Medical Properties (MPW): Renders 7.1%
MPW is a healthcare REIT with 440 hospitals in the United States (60%) and other markets including the United Kingdom (20%), Switzerland (6%), Germany (6% ), Australia (4%), Spain (1%), and other countries.
MPW’s core competency is to own and invest in critical hospitals where the REIT is the second largest owner of hospital beds in the United States, with approximately 46,000 and a US portfolio of $13.3 billion. .
In a recent article, I pointed out that “more often than not, hospitals are the largest employer in the region, with value created alongside medical office buildings (MOBs), surgery centers, residential communities and retail businesses.
Recognizing that hospital investments are not bulletproof, MPW has managed to diversify its business model to mitigate operator-specific risks so that even in the event of bankruptcy, rents are paid, value is protected and new tenants are available.
MPW uses several head lease structures that guarantee the company the right to “take back” all properties in the event of default. MPW leases guarantee immediate control of properties in the rare event of parental distress. In 2021, rent coverage by property-level earnings before interest, depreciation, rent and management expenses (EBITDARM) was 2.8x… demonstrating that properties are profitable.
Over the years, we have seen MPW improve its payout ratio, while increasing its dividend. At the start of the rounds, I was not a fan of the MPW business model, acknowledging that dividend growth was an essential part of the value creation process. However, MPW has proven it can manage properties globally and create value – since 2012 the company has paid out $3.2 billion in cash dividends and its capital has appreciated by 5, $1 billion (2012-2021).
As seen above, MPW shares have turned cheap, as the AFFO multiple is 11.8x, versus a 5-year average of 15.3x. The dividend yield is 7.0% and well covered based on the REIT/BASE payout ratio of 86.3% (as of Q1-22).

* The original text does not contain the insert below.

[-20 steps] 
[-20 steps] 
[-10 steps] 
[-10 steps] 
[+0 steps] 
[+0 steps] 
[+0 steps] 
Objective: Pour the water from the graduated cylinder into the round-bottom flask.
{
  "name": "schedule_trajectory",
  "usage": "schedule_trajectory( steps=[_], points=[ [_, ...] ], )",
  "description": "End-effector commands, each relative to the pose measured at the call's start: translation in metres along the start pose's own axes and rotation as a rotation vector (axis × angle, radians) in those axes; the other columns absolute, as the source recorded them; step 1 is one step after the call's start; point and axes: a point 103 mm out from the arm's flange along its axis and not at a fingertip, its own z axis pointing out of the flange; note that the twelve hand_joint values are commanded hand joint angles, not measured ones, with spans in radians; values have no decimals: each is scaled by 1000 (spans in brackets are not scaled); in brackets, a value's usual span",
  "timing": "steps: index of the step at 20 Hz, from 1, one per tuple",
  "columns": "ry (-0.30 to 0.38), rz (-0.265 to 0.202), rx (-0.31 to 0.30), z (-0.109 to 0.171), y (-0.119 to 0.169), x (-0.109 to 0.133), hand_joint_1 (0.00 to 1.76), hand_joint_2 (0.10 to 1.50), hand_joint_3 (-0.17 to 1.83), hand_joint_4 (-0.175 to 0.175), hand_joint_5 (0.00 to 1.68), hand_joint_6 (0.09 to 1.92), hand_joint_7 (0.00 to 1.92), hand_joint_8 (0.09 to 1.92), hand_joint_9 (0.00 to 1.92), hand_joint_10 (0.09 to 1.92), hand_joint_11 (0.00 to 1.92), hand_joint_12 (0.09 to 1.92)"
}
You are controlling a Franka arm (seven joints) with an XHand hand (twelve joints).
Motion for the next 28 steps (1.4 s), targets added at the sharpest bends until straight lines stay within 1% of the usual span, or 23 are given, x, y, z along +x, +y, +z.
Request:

Given the high cost of capital (the AFFO yield is 8.5%), growth forecasts are modest: 2% in 2023 and 2024; however, we consider the upside to be attractive as our 12-month total return is 20%,
Simon Property Group (SPG): return of 6.5%
SPG is a shopping center REIT that owns and holds interests/properties in 199 income-generating properties in the United States, consisting of 95 shopping centers, 69 upscale outlets, 14 mills, 6 lifestyle centers and 15 other commercial properties in 37 states plus Puerto Rico.

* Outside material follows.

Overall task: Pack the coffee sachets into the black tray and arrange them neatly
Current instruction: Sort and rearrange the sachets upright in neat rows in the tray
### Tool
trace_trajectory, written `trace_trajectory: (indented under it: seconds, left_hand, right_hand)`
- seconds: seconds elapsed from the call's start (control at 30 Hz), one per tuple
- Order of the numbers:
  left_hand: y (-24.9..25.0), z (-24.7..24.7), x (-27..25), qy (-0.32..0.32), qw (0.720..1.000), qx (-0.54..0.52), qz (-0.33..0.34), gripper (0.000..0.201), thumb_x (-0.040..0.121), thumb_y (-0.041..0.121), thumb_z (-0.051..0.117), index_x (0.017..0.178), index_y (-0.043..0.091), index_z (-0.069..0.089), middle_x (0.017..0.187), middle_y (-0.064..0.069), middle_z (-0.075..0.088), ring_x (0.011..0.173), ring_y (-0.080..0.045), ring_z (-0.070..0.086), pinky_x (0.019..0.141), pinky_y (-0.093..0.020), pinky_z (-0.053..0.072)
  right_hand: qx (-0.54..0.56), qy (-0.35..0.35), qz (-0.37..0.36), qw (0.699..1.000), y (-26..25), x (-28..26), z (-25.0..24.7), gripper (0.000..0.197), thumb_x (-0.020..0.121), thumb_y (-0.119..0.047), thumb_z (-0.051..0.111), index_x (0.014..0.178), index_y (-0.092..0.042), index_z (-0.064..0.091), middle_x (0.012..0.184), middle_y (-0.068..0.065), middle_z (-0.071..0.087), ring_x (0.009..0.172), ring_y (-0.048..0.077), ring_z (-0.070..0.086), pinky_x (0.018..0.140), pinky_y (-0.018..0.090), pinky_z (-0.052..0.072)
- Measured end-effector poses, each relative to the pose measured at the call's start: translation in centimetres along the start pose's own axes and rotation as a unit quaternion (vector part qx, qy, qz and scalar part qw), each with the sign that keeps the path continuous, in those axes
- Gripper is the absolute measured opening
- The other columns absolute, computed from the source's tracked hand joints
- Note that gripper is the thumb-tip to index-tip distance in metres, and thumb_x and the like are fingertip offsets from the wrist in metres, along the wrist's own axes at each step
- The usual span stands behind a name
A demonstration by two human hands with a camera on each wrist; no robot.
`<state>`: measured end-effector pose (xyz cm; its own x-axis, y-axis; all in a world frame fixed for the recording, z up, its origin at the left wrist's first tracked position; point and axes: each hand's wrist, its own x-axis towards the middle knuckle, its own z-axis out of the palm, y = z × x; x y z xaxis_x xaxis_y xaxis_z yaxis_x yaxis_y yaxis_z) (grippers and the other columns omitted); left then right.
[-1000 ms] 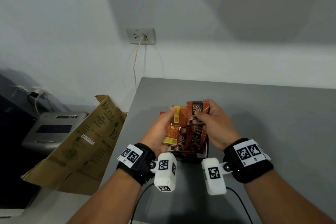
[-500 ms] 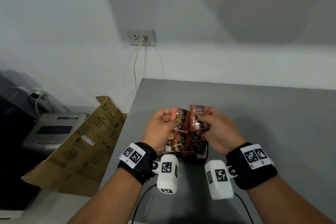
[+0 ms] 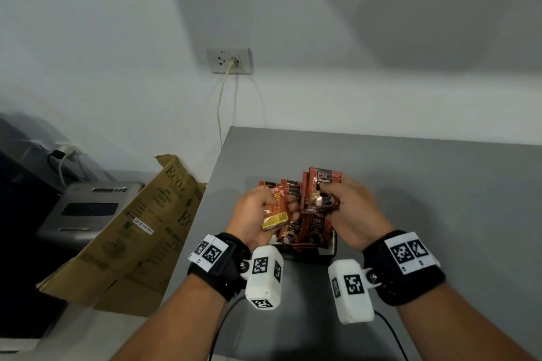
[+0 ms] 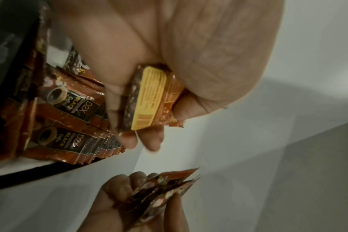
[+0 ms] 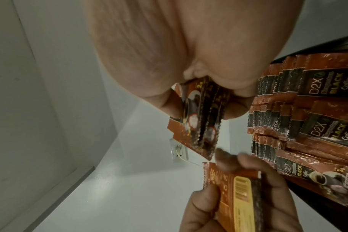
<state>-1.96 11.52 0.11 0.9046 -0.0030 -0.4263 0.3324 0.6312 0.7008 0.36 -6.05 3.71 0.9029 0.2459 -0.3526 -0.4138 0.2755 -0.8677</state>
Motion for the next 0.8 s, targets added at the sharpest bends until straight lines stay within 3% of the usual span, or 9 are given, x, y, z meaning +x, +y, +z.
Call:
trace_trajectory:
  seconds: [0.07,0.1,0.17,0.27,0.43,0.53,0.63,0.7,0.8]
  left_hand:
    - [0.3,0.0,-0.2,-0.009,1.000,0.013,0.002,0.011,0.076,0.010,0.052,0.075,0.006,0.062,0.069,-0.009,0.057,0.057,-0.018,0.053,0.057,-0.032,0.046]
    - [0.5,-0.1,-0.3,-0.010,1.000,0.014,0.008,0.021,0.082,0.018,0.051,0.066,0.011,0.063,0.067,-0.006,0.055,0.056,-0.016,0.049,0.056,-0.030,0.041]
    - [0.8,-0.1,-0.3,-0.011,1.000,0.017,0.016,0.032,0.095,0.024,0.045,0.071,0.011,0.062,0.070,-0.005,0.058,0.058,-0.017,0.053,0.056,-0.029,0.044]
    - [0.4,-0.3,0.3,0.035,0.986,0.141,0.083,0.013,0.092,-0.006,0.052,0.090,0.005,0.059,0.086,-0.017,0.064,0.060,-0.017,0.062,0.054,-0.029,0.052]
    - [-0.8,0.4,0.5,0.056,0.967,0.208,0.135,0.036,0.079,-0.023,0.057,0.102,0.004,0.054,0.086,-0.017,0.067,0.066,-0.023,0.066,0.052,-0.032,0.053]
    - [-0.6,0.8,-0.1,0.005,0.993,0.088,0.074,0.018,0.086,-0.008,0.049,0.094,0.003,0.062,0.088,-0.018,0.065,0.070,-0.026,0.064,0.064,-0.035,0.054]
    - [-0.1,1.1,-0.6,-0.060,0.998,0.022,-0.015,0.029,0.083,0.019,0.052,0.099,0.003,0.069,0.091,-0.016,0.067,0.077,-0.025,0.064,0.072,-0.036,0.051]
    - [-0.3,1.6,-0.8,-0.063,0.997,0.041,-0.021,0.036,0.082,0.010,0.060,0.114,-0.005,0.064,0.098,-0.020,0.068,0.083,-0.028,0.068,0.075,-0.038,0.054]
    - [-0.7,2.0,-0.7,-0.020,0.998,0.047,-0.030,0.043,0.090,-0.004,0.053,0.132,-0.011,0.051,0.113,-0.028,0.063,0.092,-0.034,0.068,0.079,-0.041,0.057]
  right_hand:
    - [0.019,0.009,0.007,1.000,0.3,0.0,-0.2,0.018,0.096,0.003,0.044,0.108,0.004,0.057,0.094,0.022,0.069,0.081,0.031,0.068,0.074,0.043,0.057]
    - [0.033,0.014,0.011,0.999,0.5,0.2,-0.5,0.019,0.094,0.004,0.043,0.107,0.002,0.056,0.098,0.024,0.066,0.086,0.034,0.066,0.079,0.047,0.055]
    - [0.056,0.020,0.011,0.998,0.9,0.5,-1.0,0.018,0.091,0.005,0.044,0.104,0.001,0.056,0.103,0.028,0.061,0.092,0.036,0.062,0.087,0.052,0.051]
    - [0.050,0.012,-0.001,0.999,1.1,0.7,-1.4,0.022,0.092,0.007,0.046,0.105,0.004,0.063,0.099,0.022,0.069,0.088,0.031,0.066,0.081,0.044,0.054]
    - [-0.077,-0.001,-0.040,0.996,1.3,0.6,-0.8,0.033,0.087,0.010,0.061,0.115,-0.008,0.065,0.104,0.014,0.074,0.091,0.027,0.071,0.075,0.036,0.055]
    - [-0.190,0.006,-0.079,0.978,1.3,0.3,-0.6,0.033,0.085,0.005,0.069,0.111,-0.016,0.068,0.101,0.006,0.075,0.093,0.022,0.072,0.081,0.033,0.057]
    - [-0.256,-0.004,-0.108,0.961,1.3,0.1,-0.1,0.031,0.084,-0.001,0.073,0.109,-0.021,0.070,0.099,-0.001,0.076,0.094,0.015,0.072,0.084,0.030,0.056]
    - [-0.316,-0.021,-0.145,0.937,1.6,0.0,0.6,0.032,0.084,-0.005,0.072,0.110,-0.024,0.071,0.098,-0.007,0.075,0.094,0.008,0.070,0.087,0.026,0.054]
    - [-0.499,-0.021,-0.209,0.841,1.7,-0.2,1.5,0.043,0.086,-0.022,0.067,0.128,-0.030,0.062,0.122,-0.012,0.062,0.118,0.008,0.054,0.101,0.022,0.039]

SPG also owns an 80% non-controlling majority interest in TRG (Taubman Realty), which in turn owns interests in 24 regional, super-regional and outlet shopping centers across America and Asia.
In addition, SPG benefits from international exposure. The REIT holds interests in 33 properties in Asia, Europe and Canada, and also owns a 22.4% interest in Klepierre SA (OTCPK: KLPEF), one of the leading real estate companies in France and Europe.
GSP is skillfully managed by an SPG veteran of more than 20 years, David Simon, the nephew of Herbert Simon. Mr. Simon has held the position of Chairman since -07, CEO since -95 and has been a director of SPG since -93.
SPG has a fortress balance sheet which has credit ratings of A3 from Moody’s and A- from S&P, and this is a major advantage for the company and one of the reasons why they lead the sector with the best portfolio note.
Despite, you might say, the rate hike currently wreaking havoc on the market, it’s important to realize that SPG’s debt-weighted interest rates are still near record lows at this Q1-22 level. , and its payout ratio or AFFO dividend coverage (63.8% according to REIT/BASE), is at the best level since before and after the pandemic.
As seen above, SGP shares are also cheap, trading at a P/AFFO of 9.5x compared to the 5-year average of 15.x. The dividend yield is 6.6%. Again, we see value here, with our 12-month total return forecast of 20% to 25%.
More for mom…
Like I told my mom, you need to own more than 3 REITs, if your goal is to have a “high income”. So, from now on, I’ll be writing a monthly “High Yield” column for mom, and I’ll also share the picks with you.